History

United Kingdom
- Name: Dotterel
- Namesake: Eurasian dotterel
- Builder: Coringa
- Launched: 1817
- Fate: Wrecked 1827

General characteristics
- Tons burthen: 150 (bm)
- Sail plan: Brig

= Dotterel (1817 ship) =

India-built UK merchant ship 1817–1827

Dotterel was a brig launched at Coringa in 1817. A report from Coringa dated 22 September 1817 stated that a heavy gale had occurred on the 18th and that the next day the brig Dotterel, from Bengal, had arrived at the Roads flying a flag of distress. She had shipped a heavy sea and immediately went down. A report dated Calcutta November 1818 reported the arrival at Bengal of the brig Dotterel from Masulipatnam, without her mainmast. The report stated that she had earlier been reported lost in "Coreland Roads".

Dotterel was wrecked in 1827 in the Tamar River at Launceston, Van Diemen's Land, soon after leaving the river on 18 March 1827. One crewman drowned. She was under the command of Captain Charles Bell and was carrying a cargo of wheat and wool to Sydney. She gave her name to Dotterel Reef and the nearby Dotterel Point.
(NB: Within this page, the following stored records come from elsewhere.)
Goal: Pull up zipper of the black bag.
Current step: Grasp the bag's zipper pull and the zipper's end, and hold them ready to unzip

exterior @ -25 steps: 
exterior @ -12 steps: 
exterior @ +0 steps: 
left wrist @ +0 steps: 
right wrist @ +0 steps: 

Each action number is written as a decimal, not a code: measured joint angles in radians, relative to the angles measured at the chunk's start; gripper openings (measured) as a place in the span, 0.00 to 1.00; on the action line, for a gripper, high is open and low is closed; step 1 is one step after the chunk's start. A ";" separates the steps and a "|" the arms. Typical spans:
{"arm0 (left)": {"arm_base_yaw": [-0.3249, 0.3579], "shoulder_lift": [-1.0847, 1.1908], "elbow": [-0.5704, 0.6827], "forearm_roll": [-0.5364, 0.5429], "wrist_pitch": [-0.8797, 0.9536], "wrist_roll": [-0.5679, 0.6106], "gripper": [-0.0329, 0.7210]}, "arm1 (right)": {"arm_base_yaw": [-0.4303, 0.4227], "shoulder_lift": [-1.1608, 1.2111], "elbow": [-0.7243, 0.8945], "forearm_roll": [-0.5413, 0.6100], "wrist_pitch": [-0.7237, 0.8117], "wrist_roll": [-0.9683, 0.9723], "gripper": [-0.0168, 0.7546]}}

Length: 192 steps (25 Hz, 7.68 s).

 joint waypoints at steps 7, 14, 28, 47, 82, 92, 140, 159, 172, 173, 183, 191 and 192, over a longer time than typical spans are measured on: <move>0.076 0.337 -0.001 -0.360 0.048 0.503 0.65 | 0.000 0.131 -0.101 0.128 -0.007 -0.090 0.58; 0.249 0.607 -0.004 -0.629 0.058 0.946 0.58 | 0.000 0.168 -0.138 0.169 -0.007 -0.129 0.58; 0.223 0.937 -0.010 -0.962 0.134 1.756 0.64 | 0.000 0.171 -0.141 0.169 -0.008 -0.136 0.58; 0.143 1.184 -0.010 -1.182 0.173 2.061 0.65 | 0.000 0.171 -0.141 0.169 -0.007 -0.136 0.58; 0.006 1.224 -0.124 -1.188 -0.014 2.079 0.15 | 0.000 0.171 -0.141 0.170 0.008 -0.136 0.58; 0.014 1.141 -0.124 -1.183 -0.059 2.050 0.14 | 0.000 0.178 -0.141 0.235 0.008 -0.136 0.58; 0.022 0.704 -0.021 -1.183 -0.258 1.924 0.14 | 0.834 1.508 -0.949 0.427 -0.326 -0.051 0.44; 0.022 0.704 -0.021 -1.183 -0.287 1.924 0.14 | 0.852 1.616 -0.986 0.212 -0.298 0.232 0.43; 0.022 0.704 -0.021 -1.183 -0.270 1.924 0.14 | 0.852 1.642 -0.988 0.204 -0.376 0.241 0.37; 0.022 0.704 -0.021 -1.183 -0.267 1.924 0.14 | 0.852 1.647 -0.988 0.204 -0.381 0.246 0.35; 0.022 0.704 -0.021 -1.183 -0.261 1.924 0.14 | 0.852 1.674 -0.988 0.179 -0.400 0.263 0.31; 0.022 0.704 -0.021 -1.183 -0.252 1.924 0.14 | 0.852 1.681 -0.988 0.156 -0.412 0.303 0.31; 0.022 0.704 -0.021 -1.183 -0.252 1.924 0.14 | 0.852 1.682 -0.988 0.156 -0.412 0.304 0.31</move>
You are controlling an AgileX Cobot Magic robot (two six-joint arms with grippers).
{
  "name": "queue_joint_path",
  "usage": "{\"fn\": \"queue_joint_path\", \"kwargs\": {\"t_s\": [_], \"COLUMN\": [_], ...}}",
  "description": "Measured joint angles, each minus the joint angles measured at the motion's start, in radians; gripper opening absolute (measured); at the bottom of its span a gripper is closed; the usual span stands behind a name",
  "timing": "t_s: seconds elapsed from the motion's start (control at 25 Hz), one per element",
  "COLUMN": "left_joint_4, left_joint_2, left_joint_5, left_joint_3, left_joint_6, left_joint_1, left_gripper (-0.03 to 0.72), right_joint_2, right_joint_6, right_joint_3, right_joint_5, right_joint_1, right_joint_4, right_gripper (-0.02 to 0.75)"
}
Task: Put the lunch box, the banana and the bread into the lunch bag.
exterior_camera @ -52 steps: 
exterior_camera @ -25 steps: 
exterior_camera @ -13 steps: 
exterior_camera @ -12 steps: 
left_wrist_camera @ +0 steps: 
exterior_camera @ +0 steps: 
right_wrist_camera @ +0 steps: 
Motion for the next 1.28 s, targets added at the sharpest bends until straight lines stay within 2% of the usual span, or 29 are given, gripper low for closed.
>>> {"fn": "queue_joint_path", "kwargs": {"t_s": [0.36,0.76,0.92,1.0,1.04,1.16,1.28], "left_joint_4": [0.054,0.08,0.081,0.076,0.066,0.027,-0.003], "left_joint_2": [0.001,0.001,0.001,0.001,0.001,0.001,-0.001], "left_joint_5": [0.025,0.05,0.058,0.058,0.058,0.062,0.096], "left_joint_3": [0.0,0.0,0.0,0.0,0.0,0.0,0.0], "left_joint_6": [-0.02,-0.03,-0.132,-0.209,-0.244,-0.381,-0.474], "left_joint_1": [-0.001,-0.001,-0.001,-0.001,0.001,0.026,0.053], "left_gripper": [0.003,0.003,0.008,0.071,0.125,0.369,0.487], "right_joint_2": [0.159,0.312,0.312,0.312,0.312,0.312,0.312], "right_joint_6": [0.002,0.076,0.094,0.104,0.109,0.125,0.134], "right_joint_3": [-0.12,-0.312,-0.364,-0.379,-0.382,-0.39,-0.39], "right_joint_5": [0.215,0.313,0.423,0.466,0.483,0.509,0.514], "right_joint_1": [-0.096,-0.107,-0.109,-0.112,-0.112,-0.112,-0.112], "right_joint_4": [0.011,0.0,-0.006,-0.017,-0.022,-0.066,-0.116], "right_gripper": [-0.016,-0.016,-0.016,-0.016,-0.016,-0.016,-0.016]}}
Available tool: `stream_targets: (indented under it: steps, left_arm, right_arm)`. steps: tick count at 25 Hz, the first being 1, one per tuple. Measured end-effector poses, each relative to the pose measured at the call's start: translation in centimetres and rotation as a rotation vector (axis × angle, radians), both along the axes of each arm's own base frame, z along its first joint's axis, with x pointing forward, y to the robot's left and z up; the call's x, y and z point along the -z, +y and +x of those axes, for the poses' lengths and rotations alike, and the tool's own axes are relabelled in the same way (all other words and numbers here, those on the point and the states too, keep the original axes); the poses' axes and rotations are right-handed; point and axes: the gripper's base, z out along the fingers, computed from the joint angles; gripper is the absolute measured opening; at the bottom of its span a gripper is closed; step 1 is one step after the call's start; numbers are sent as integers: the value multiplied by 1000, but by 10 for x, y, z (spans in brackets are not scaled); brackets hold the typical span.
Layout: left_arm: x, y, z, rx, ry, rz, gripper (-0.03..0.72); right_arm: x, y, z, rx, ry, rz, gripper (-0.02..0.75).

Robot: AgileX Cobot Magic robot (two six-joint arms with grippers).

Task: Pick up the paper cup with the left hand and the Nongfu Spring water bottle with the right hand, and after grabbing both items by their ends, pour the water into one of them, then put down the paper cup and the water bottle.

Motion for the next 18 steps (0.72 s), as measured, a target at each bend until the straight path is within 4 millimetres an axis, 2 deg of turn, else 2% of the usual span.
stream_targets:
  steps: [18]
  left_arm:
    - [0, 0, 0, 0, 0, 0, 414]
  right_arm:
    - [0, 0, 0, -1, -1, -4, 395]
Some of her gear and fittings were recovered. The wreck was burned to recover her iron work. The cutter Speedwell, Captain James Corlette, then took the ironwork to Launceston.

Dotterel, and , which also had been built in India, had each obtained a license from the British East India Company to trade in tea for two years, with any port eastward of the Cape of Good Hope.